I mean we have yet to actually say anything to each other...it has just been a exchange of furtive glances, coy smiles/smirks and a toe tapping routine. LOL! Where is this gonna go? Well I decided that this was fun for the past 10 or 15 minutes but really....nothing was gonna happen....and I really didn't want anything to happen because I don't know this guy or where he has been...or anything for that matter. To top it off, I am totally shy and even though it is BLATANTLY OBVIOUS that he is interested...there is no way I would be able to find my voice to speak to him. And even if I did, what on earth would I say?

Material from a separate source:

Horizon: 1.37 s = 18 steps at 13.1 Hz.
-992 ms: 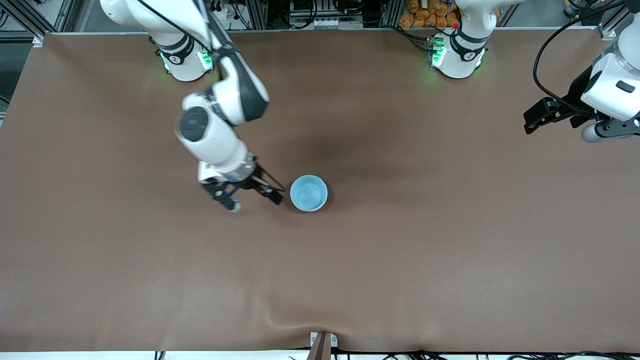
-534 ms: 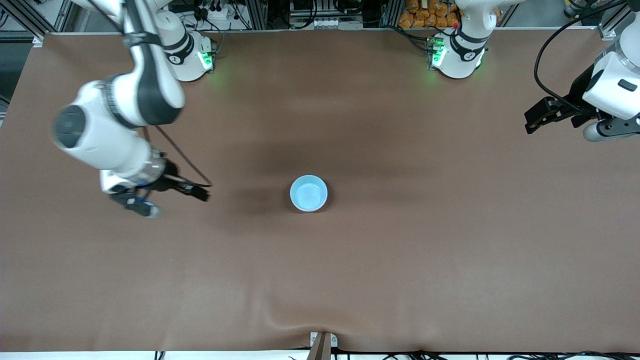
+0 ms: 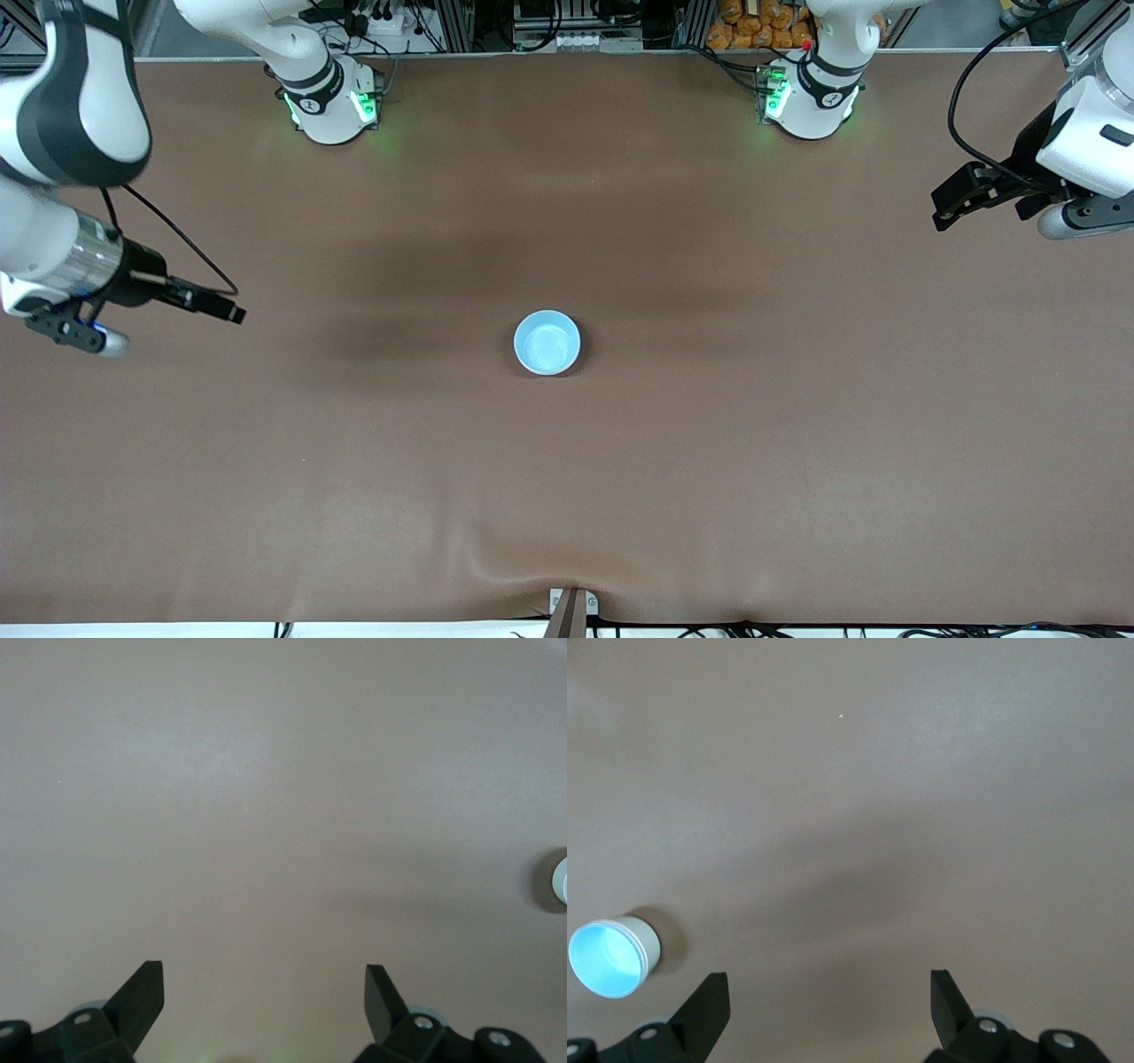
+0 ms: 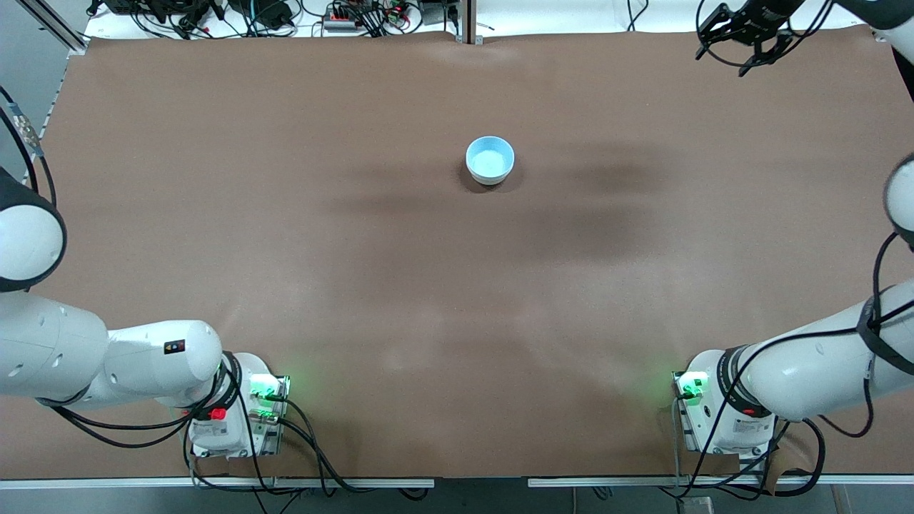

So as we are pulling into Union Square I decided that I was gonna get up and grab some Jamba Juice (all that exercise got me parched). So I look over at him for the first time since we sat down and I said 'excuse me' and I smiled just for effect. LOL, I am horrible! He smirked and looked down in his lap as I was getting up...............

DO I EVEN NEED TO TELL Y'ALL WHAT I SAW?!?!?!

Guys, it looked like he was smuggling a fucking Voss water bottle in his shorts.......

One word......GINORMOUS!

I am pretty sure that my eyes popped out of my head because when I looked back at his face as I was stepping over his legs to get out of the train....he was totally smirking at me. LOLOLOLOL! Bro, did you just pop a fucking boner on me? WHO KNEW I could have such an effect on someone....hilariousness, absolute hilariousness.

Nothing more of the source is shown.